You're also one of the comedians in Splitsider's new film A Night at Whiplash. How long have you been involved with the show?
I started doing Whiplash a year or two ago. Jeremy [Levenbach] put me on a lot, like this past year I've been there like twice a month or something, or once a month at least. It's such a great show. I don't even like to do jokes there that much, I just like to go and play with the crowd cause the crowd's so hot and they wanna have fun and wanna see shows, so you can kind of find things offstage and go free and they understand what they're watching. They're comedy fans, you know? They're not people going to see the same old thing; they wanna see something new and exciting, so it's a lot of fun to do that show.
In other news, you recently got hired to be a Daily Show correspondent. Can you talk about how that came to be and how you got hired?
I really can't because I don't know that much about it, to be honest with you. Like I know my agency was like "They're looking for somebody, would you be interested in taping?" so we sent in an audition tape and then they said they wanted to give a test offer, and I auditioned on set with Jon and they told me I got it. It was really quick. Maybe things happened that they just didn't tell me about — a lot of times they don't tell me that stuff because they don't want to overload me, I have a very small capacity for things like this… [laughs] …but yeah, it happened pretty quickly for me, it was like "Wait, what?" Like people ask me if I'm excited and I'm like "Agh…I guess?" It just feels like a title, it doesn't feel like I even work there yet, because I don't.

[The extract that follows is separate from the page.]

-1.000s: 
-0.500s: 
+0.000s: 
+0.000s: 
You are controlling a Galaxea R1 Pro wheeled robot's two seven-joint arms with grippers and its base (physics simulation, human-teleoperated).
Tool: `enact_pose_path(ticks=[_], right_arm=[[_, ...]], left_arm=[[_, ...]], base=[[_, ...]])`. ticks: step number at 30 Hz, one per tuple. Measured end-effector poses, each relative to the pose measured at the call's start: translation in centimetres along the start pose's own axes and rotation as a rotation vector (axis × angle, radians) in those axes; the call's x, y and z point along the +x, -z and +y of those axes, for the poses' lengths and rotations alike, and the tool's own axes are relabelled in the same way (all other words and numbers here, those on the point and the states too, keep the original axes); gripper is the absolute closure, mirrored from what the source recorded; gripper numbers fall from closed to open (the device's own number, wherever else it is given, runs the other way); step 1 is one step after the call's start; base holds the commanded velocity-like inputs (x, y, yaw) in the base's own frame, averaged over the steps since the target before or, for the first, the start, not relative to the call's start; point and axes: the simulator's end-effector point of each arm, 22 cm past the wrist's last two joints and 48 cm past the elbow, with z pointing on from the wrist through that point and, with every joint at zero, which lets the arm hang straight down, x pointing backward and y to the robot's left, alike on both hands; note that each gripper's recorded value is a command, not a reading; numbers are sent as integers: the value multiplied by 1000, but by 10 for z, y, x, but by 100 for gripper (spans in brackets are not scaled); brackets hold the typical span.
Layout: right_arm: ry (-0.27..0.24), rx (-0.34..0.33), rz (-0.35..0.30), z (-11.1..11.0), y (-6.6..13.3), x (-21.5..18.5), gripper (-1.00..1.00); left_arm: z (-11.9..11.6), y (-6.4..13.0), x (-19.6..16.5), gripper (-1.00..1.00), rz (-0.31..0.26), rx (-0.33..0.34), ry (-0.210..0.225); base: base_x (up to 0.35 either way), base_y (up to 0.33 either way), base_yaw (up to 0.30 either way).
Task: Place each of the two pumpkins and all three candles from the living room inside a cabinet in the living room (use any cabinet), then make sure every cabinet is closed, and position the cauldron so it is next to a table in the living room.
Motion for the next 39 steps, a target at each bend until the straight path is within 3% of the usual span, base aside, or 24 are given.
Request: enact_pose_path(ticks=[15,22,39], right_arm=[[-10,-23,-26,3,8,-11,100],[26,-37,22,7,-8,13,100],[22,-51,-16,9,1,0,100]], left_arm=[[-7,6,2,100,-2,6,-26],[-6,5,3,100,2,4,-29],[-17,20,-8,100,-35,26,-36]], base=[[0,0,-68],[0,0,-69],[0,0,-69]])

So at this point you're just waiting for your first day there to see how it all plays out?
Yeah, I'm just waiting. I have no idea what it's gonna be like. I talked to Wyatt [Cenac] about it, and he was saying that you get your nights, which is great cause I get to do standup, and for the most part I don't know how much they'll give to me, I have no idea. So it's exciting in the sense that I just don't know.
I'm sure it'll work out.
I feel like it'll be fun. Jon's great, he's hilarious. I don't know a lot about politics or anything… [laughs] I really don't know what I could do. It might be a terrible decision, but even if it doesn't work out it'll be one of those fun things that didn't work out.
A brilliant trainwreck.
Yeaaahh…it'll be a nice swing.
Michael Che's Comedy Central Half Hour special premieres Friday night/Saturday morning at 12:30am.